Dann kam das Popstars-Casting. Ich wusste gar nicht, was das ist. Ich hatte auch gar kein Kabelfernsehen. Es ging dann alles sehr schnell. Ich war in der Band und hatte kaum noch Zeit für meine Tochter. Ich habe mich damals mir selbst entfremdet, es war alles zu viel. 2004 hatte sich die Band aufgelöst, da hatte ich noch mehr Probleme. Von 100 auf 0 – das ging nicht. Hinzu kamen falsche Freunde.

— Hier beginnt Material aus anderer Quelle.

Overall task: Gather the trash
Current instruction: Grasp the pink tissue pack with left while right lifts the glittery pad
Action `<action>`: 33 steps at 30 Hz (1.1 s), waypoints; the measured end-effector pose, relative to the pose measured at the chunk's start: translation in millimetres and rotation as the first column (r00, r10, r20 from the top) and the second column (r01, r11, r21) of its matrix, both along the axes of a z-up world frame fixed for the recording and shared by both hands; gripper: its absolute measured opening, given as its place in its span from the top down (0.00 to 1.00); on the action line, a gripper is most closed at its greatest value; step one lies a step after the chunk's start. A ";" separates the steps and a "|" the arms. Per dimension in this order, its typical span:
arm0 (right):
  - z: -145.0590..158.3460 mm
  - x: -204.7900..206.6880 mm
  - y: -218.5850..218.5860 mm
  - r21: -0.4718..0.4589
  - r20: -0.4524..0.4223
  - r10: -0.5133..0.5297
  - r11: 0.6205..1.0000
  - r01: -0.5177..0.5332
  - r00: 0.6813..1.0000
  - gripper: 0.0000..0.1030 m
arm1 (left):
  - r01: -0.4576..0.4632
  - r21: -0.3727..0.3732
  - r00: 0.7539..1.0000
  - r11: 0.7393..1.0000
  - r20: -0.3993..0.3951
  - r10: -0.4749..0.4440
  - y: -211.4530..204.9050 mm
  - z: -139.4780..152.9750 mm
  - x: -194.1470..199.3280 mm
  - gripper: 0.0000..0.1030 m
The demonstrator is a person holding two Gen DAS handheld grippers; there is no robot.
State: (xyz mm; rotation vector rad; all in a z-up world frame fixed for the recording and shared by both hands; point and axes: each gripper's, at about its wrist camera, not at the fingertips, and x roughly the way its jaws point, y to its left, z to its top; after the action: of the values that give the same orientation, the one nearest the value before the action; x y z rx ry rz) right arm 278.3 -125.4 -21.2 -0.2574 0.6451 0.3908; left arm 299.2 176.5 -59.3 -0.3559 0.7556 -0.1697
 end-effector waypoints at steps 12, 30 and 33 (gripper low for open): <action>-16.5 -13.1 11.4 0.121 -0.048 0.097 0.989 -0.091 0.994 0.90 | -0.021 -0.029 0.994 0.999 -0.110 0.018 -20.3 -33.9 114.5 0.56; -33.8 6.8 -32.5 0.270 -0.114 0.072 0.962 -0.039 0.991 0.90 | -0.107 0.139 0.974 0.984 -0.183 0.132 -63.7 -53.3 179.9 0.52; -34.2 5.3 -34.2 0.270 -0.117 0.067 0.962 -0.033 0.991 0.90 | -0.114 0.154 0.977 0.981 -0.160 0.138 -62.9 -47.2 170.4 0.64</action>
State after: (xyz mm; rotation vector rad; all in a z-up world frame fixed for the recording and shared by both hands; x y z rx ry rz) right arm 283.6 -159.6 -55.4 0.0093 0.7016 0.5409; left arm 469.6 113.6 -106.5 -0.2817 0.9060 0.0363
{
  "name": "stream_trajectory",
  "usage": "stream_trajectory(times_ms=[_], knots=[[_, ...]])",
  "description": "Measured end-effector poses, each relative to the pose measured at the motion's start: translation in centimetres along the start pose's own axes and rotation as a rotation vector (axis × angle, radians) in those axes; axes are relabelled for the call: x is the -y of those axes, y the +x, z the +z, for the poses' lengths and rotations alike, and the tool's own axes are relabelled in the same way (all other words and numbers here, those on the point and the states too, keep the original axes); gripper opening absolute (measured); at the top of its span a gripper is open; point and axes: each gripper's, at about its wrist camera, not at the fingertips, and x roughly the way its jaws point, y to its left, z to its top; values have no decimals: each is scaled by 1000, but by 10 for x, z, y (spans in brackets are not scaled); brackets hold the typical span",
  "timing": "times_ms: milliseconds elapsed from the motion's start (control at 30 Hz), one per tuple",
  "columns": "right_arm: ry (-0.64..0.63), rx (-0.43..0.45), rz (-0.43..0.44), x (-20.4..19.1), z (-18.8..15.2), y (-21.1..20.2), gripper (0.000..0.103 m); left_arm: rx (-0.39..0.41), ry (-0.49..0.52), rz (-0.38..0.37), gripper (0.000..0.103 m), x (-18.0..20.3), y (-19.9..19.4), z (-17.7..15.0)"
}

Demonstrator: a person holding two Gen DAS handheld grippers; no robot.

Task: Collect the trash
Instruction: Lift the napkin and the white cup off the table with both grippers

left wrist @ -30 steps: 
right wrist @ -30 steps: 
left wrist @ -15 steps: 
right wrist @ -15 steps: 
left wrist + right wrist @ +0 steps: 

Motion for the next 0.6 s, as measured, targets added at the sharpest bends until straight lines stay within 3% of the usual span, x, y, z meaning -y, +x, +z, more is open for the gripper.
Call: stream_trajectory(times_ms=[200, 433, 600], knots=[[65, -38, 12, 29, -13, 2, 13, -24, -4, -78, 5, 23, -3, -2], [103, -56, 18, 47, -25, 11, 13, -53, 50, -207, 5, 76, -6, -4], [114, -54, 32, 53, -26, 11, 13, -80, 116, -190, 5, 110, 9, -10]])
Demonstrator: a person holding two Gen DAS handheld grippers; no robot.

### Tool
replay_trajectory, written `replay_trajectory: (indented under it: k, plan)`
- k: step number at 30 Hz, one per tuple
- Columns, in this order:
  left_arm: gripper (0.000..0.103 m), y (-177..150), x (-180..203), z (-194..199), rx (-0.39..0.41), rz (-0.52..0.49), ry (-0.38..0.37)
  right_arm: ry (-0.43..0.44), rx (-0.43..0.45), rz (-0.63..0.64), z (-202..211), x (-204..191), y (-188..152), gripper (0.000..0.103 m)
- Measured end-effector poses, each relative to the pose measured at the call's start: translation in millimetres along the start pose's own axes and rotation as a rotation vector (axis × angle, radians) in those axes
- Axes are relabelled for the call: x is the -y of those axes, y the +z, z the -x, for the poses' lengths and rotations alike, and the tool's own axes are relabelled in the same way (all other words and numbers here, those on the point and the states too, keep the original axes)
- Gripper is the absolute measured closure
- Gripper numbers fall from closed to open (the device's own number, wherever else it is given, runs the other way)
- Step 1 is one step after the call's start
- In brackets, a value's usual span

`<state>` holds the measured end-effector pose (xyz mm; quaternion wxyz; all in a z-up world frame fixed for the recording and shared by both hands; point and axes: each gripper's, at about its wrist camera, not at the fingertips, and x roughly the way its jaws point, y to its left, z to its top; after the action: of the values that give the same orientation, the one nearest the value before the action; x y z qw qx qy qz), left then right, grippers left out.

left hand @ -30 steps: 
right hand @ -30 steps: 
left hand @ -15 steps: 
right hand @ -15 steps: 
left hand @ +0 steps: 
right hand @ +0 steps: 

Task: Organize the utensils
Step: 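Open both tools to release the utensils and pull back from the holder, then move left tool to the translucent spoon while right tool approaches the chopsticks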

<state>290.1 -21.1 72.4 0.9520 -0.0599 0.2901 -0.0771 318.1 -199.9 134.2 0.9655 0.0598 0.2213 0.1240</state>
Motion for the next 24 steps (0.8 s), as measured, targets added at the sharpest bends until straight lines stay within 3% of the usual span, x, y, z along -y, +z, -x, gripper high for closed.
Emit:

Das Leben mit der Krankheit
Mir wurde von Ärzten gesagt, dass das meine Privatsache ist. Ich wollte meiner Tochter ersparen, ausgegrenzt zu werden. Es gibt so viele Vorurteile, was Aids angeht. Als ich von meiner Infektion erfuhr, dachte ich: Okay, ich habe Mist gebaut und jetzt geht’s weiter. Meine Eltern wurden damals von der Klinik informiert, da ich noch minderjährig war. Sie haben geweint, als sie es hörten. Mir sagte damals eine Ärztin, ich hätte nur noch etwa acht Jahre zu leben. (...) Im Nachhinein war die Drogensucht schlimmer als die HIV-Infektion. Solange sich nichts ändert, habe ich die Infektion immer beiseitegeschoben und versucht, ein normales Leben zu führen. 2005 ging es mir dann nicht mehr so gut. Ich bekomme seitdem Medikamente. Danach ging alles gut bis zum Frühjahr dieses Jahres. Das war wohl die ganze Belastung. Seit der Entlassung aus der U-Haft war ich ständig gehetzt.

Das vermeintliche Opfer
Den Herrn S. habe ich etwa 2000 kennengelernt. Bei einem Konzert in München, das wir beide besucht haben. Es war zunächst nur eine oberflächliche Bekanntschaft. 2004 sind wir dann mal ausgegangen. Wir haben Alkohol getrunken. Schließlich gingen wir wieder nach Hause. Dort ist es dann passiert. Wir haben uns dann noch ein paar Mal getroffen. Ich hatte damals noch eine andere Beziehung. (...) Ich habe im Februar 2007 erfahren, dass Herr S. infiziert ist. Ich war damals in einem Hotel in Berlin. Es war genau die Zeit unseres Comebacks. Am nächsten Tag kursierten die Gerüchte bereits überall im Internet. Der Druck war unerträglich. (...) Herr S. hat gegenüber meinem Management angedeutet, dass er keine Strafanzeige stellt, wenn ich mich öffentlich zu meiner Infektion bekenne und 100 000 Euro an die Aids-Stiftung spende. Das war aber gerade zu dem Zeitpunkt, als ich absolut kein Geld hatte. Auch wenn das für Außenstehende nicht nachvollziehbar sein mag. Ich hatte nicht die Möglichkeit. Weder das Geld – noch wollte ich meiner Tochter die Öffentlichkeit antun.

Verdrängung
Ich habe alles verdrängt, weil so viel Schlimmes passiert ist. Das war wie ein schwarzer Vorhang. Dinge zu verdrängen war seit meiner Kindheit immer ein Überlebensinstinkt. Jetzt weiß ich, dass das falsch ist. Das habe ich gelernt.

Reue
Ich lebe jetzt sehr gesund und habe seit einiger Zeit überhaupt keinen Alkohol mehr getrunken. Es tut mir von Herzen leid, dass ich ihn angesteckt habe. Ich kann nur sagen, dass ich das nie wollte. Vielleicht ist das eine Chance, das alles zu verarbeiten. Es tut mir von Herzen leid.